Mosque opens nearby


    A new mosque opened less than four miles from campus Friday, with members at the door all day eager to welcome in those in the community interested in learning about the new facilities and the Muslim religion.”I am so happy for the new mosque,” said Saddyna Belmashkan, a freshman international communications major and mosque member. “Now we can accommodate more people.”

    The 35,000 square-foot, two-story Masjid Al-Ibrahimi mosque opened at 4901 Diaz Ave., only a few blocks from the older and smaller facility on Fletcher Street.

    Belmashkan said she has been attending the mosque for about four years.

    “The new facility will allow the community to come together for events,” she said.

    She said the project has been ongoing for nine years and is nearly complete.

    During tours of the mosque given Friday and Saturday, members displayed two prayer rooms, pious rooms for sharing the Muslim faith, washing rooms for cleansing before prayer, social rooms, special rooms for speakers and administrative offices.

    Belmashkan said it was nice to have a new facility for Muslims to congregate because of how rare it is to see Muslims in Fort Worth in comparison to surrounding areas such as Arlington, Dallas or Garland.

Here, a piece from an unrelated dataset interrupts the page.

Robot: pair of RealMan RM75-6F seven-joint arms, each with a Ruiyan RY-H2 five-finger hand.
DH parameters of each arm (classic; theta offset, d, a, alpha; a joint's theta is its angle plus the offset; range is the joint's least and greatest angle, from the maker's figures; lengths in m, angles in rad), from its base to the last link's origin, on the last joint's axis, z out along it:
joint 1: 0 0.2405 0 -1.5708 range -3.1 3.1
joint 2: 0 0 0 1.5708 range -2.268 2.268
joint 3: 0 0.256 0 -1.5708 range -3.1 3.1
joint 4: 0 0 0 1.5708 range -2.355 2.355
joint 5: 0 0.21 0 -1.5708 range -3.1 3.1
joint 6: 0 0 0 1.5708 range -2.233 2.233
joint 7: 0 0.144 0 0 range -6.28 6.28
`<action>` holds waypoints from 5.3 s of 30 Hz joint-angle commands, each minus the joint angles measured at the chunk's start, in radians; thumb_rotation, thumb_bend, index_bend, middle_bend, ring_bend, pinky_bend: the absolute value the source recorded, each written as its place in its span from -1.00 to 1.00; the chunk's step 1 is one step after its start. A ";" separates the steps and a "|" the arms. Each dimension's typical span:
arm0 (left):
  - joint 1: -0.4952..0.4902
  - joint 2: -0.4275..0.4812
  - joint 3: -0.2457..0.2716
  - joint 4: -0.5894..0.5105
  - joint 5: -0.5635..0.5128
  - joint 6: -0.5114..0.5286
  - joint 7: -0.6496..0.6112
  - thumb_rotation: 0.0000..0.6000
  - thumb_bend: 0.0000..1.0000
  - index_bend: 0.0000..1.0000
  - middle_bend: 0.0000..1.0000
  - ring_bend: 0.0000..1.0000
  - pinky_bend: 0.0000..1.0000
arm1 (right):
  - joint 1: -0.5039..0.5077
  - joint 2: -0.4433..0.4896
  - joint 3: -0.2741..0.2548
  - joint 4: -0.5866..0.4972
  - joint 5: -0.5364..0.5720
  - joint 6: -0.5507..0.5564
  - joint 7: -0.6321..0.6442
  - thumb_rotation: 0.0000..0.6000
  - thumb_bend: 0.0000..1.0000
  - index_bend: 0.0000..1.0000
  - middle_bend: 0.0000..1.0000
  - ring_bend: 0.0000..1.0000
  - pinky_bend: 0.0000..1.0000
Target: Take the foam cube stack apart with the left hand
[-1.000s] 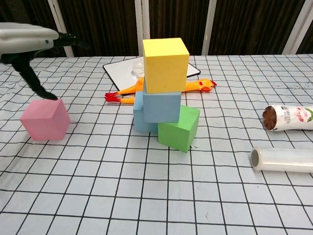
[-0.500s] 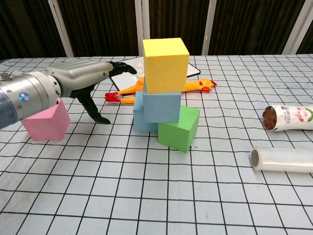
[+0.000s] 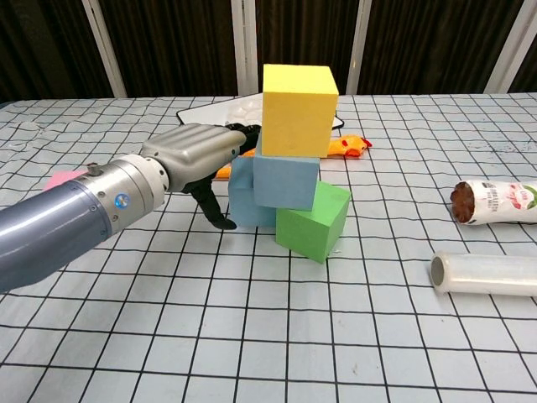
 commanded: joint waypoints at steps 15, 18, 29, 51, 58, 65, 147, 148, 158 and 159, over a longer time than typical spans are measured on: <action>-0.055 -0.151 -0.048 0.240 0.076 -0.021 -0.057 1.00 -0.14 -0.68 -0.38 -0.38 0.08 | 0.006 0.004 -0.004 0.004 -0.001 -0.014 0.015 1.00 -0.95 -0.64 -0.87 -0.71 -0.93; -0.054 -0.159 -0.054 0.271 0.113 0.032 -0.045 1.00 -0.03 -0.61 -0.29 -0.28 0.12 | 0.008 0.008 -0.008 0.003 -0.009 -0.018 0.027 1.00 -0.95 -0.64 -0.87 -0.71 -0.93; -0.009 -0.065 -0.057 0.218 0.192 0.132 -0.058 1.00 -0.01 -0.65 -0.22 -0.14 0.15 | 0.007 0.008 -0.010 0.003 -0.013 -0.015 0.025 1.00 -0.95 -0.64 -0.87 -0.70 -0.93; 0.064 0.024 0.057 0.645 0.424 0.281 -0.159 1.00 -0.18 -0.65 -0.25 -0.21 0.07 | 0.007 0.007 -0.010 -0.004 -0.002 -0.020 0.013 1.00 -0.95 -0.64 -0.87 -0.70 -0.93; 0.071 -0.012 0.047 0.725 0.382 0.202 -0.186 1.00 -0.28 -0.67 -0.32 -0.38 -0.06 | 0.009 0.006 -0.010 -0.004 -0.002 -0.023 0.012 1.00 -0.95 -0.64 -0.87 -0.70 -0.93; 0.078 -0.014 0.027 0.703 0.334 0.130 -0.160 1.00 -0.72 -0.91 -0.70 -0.89 -0.53 | 0.010 0.006 -0.010 -0.003 0.000 -0.026 0.015 1.00 -0.95 -0.64 -0.87 -0.70 -0.93; -0.147 -0.006 -0.123 -0.021 0.135 -0.102 -0.428 1.00 -0.26 -0.61 -0.17 -0.31 -0.17 | 0.016 -0.005 -0.006 -0.002 0.020 -0.037 -0.018 1.00 -0.95 -0.64 -0.87 -0.68 -0.93; -0.143 -0.002 -0.120 -0.014 0.152 -0.089 -0.431 1.00 -0.26 -0.61 -0.17 -0.31 -0.17 | 0.016 -0.005 -0.007 -0.003 0.020 -0.037 -0.019 1.00 -0.95 -0.64 -0.87 -0.68 -0.93; -0.089 0.091 -0.042 0.021 0.409 0.115 -0.450 1.00 -0.28 -0.63 -0.21 -0.31 -0.18 | 0.019 -0.010 -0.007 -0.006 0.024 -0.042 -0.034 1.00 -0.95 -0.64 -0.87 -0.68 -0.93; -0.073 0.120 -0.033 -0.001 0.414 0.127 -0.438 1.00 -0.29 -0.64 -0.22 -0.31 -0.18 | 0.018 -0.010 -0.007 -0.006 0.025 -0.041 -0.034 1.00 -0.95 -0.64 -0.87 -0.68 -0.93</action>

    Belmashkan said she was raised in Fort Worth in a religiously mixed family – her mother, Baptist, and father, Muslim.

    Although Belmashkan was primarily raised in the Islamic faith, she said she often celebrated many of the Christian holidays with her relatives on her mother’s side of the family.

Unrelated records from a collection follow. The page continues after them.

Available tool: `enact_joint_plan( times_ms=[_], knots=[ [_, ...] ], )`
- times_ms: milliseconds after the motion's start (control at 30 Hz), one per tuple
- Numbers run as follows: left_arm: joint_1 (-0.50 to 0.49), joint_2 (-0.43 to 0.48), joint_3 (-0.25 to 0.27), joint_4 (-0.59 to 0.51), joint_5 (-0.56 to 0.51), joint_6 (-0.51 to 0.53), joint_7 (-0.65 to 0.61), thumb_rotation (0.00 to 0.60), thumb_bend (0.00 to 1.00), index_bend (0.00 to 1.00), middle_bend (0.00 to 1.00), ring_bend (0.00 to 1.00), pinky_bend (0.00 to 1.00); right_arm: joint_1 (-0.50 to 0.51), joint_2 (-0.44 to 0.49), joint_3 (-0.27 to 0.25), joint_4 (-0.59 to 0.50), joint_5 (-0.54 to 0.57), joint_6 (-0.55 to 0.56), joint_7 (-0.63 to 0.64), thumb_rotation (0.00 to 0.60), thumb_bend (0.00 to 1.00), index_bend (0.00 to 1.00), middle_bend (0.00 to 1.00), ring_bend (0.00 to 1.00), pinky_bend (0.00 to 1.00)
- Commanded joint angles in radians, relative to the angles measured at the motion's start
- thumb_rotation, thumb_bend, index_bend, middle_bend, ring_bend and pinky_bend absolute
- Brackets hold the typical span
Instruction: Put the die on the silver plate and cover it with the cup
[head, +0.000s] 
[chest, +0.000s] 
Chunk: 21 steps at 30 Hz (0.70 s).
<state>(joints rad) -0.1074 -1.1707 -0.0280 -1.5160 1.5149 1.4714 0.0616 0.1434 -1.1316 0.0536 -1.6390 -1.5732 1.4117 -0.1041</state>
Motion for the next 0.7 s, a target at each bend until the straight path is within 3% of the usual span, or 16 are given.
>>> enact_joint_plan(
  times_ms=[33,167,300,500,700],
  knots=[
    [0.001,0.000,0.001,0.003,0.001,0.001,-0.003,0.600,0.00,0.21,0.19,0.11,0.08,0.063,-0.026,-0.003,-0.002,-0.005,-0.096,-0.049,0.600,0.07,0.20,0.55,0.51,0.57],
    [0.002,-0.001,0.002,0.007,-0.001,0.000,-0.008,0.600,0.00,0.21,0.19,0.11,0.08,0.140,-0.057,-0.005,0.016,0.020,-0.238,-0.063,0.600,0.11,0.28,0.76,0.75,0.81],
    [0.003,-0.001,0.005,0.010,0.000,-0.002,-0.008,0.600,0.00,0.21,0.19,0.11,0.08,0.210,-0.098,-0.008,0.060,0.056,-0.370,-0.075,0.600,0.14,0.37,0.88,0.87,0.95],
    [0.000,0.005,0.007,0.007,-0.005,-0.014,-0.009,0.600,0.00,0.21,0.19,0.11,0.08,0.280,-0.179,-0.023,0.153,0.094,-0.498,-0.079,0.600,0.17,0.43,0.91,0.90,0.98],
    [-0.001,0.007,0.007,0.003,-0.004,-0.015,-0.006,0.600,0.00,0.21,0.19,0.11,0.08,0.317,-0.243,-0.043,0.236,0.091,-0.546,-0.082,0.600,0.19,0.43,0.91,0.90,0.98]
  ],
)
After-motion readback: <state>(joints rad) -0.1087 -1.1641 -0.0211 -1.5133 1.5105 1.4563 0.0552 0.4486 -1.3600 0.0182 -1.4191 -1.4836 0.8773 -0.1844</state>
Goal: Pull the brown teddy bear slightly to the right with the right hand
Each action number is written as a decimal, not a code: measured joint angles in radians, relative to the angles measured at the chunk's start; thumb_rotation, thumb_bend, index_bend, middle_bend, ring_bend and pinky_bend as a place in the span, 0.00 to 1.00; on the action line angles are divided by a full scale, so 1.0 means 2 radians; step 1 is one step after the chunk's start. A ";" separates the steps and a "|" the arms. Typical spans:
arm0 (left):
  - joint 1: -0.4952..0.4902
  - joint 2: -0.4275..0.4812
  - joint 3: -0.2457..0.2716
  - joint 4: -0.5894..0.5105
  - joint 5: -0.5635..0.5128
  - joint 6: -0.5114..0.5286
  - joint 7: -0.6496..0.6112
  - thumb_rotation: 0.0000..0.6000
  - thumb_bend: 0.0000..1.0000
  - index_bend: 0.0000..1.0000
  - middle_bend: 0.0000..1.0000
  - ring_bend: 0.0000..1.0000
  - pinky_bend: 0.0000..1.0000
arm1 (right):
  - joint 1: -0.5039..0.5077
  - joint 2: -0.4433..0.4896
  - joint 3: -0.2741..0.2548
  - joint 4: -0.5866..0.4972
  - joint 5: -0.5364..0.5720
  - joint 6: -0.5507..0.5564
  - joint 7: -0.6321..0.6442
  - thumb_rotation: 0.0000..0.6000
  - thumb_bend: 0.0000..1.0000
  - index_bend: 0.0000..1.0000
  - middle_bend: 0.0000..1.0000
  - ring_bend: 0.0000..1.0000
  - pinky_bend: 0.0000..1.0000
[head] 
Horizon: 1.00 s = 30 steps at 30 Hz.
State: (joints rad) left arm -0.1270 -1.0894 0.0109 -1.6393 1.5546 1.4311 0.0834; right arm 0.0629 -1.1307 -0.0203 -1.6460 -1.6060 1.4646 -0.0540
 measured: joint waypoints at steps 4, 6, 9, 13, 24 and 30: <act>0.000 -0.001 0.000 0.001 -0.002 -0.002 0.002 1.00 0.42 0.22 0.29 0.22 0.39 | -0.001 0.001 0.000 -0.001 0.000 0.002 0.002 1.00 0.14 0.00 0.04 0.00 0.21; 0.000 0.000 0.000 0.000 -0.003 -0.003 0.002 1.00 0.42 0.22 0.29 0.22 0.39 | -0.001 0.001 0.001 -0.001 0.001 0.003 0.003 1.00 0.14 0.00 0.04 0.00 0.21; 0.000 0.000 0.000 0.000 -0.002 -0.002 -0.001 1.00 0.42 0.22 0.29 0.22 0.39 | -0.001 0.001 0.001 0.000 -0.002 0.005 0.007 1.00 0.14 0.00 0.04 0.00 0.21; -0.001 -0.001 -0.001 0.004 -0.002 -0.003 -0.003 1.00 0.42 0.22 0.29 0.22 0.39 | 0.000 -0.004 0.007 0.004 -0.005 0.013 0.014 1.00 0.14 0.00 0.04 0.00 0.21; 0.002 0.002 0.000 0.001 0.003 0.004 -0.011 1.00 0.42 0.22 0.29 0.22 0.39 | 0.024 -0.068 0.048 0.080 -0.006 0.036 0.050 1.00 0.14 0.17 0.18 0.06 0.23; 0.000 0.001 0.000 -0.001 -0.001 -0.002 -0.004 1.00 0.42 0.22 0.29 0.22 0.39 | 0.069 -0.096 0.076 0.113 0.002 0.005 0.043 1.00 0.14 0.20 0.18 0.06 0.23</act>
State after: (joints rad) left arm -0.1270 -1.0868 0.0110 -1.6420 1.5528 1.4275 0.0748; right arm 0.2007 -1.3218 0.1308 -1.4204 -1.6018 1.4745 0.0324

    She started wearing her scarf, called a hijab, her freshman year of high school and both of her parents have always respected her for it, Belmashkan said.

    “I love wearing my scarf,” she said. “This is my faith. My scarf is my way to show the world: This is what I believe.”

    Belmashkan said she knew she was different compared to the norm, especially at TCU, a predominately white and Christian university, but said she has always had people respect her along the way.

    Senior Muhammad Malik, an accounting and finance major, said he has noticed the same respect and friendly atmosphere on the TCU campus.

    Malik was born in Pakistan and moved to Texas four years ago to study. He said he has been at TCU for the past three semesters and has only had good experiences fitting in with the students.

    Malik attended the University of Texas at Arlington and North Lake College in Irving before settling down at TCU.

    “TCU has been the best college I’ve been to,” he said, referring to the interactions he has had with students.

    Meghan Mach, a junior political science major, said she is in a class called “Islam in America,” taught by Dr. Yushau Sodiq.

    She said the class has taught her the true side of Islam, confronting many of her previous notions about the religion.

    “I think it is always important to take the initiative to learn about something that you fear or hate,” Mach said. “What I have begun to realize is that Islam is not a hostile or volatile religion at all, but instead is just as peaceful and tolerant as Christianity, Judaism and other religions.”

    Belmashkan chooses to proudly carry herself in her hijab around the TCU campus.

    “I stand out in the best way,” she said with a smile.